• [What is needed]: Repeat the data exactly, every last line of it.

[Opening Collected material section]

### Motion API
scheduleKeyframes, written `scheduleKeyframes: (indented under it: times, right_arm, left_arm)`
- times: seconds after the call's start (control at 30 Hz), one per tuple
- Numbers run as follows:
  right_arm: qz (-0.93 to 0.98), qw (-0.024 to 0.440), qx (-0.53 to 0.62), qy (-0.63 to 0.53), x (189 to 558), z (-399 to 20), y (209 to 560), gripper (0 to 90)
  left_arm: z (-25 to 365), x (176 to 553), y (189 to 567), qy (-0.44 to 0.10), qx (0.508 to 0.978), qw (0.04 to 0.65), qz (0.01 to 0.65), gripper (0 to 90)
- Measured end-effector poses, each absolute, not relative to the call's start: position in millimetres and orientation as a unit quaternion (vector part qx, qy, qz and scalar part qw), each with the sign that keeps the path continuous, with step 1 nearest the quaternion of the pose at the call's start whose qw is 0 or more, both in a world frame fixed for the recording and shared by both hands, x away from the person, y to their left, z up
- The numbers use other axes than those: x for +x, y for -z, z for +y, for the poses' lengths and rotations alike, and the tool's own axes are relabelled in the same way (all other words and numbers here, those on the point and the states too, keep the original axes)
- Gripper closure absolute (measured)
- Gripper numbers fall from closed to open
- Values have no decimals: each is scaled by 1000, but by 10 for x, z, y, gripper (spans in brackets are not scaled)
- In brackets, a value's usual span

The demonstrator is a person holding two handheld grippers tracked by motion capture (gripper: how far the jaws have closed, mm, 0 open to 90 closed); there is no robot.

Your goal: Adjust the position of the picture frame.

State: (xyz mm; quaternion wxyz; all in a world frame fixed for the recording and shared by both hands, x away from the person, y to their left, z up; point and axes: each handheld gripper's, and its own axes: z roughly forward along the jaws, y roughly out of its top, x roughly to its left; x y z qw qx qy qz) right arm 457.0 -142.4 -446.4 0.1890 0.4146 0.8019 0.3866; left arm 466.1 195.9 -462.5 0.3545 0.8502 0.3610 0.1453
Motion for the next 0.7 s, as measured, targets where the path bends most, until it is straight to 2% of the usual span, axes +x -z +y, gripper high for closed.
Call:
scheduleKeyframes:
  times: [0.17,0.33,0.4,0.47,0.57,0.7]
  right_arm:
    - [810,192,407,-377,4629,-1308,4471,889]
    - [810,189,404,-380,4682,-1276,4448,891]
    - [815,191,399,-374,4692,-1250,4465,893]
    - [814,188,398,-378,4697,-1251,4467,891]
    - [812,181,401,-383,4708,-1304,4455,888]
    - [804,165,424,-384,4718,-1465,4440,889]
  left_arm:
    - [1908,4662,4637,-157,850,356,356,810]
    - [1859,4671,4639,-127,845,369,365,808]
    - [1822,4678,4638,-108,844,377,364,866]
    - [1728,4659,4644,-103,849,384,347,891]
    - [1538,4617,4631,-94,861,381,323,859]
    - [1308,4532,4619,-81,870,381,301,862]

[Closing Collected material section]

• [Exercise output]:
### Motion API
scheduleKeyframes, written `scheduleKeyframes: (indented under it: times, right_arm, left_arm)`
- times: seconds after the call's start (control at 30 Hz), one per tuple
- Numbers run as follows:
  right_arm: qz (-0.93 to 0.98), qw (-0.024 to 0.440), qx (-0.53 to 0.62), qy (-0.63 to 0.53), x (189 to 558), z (-399 to 20), y (209 to 560), gripper (0 to 90)
  left_arm: z (-25 to 365), x (176 to 553), y (189 to 567), qy (-0.44 to 0.10), qx (0.508 to 0.978), qw (0.04 to 0.65), qz (0.01 to 0.65), gripper (0 to 90)
- Measured end-effector poses, each absolute, not relative to the call's start: position in millimetres and orientation as a unit quaternion (vector part qx, qy, qz and scalar part qw), each with the sign that keeps the path continuous, with step 1 nearest the quaternion of the pose at the call's start whose qw is 0 or more, both in a world frame fixed for the recording and shared by both hands, x away from the person, y to their left, z up
- The numbers use other axes than those: x for +x, y for -z, z for +y, for the poses' lengths and rotations alike, and the tool's own axes are relabelled in the same way (all other words and numbers here, those on the point and the states too, keep the original axes)
- Gripper closure absolute (measured)
- Gripper numbers fall from closed to open
- Values have no decimals: each is scaled by 1000, but by 10 for x, z, y, gripper (spans in brackets are not scaled)
- In brackets, a value's usual span

The demonstrator is a person holding two handheld grippers tracked by motion capture (gripper: how far the jaws have closed, mm, 0 open to 90 closed); there is no robot.

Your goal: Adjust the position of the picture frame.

State: (xyz mm; quaternion wxyz; all in a world frame fixed for the recording and shared by both hands, x away from the person, y to their left, z up; point and axes: each handheld gripper's, and its own axes: z roughly forward along the jaws, y roughly out of its top, x roughly to its left; x y z qw qx qy qz) right arm 457.0 -142.4 -446.4 0.1890 0.4146 0.8019 0.3866; left arm 466.1 195.9 -462.5 0.3545 0.8502 0.3610 0.1453
Motion for the next 0.7 s, as measured, targets where the path bends most, until it is straight to 2% of the usual span, axes +x -z +y, gripper high for closed.
Call:
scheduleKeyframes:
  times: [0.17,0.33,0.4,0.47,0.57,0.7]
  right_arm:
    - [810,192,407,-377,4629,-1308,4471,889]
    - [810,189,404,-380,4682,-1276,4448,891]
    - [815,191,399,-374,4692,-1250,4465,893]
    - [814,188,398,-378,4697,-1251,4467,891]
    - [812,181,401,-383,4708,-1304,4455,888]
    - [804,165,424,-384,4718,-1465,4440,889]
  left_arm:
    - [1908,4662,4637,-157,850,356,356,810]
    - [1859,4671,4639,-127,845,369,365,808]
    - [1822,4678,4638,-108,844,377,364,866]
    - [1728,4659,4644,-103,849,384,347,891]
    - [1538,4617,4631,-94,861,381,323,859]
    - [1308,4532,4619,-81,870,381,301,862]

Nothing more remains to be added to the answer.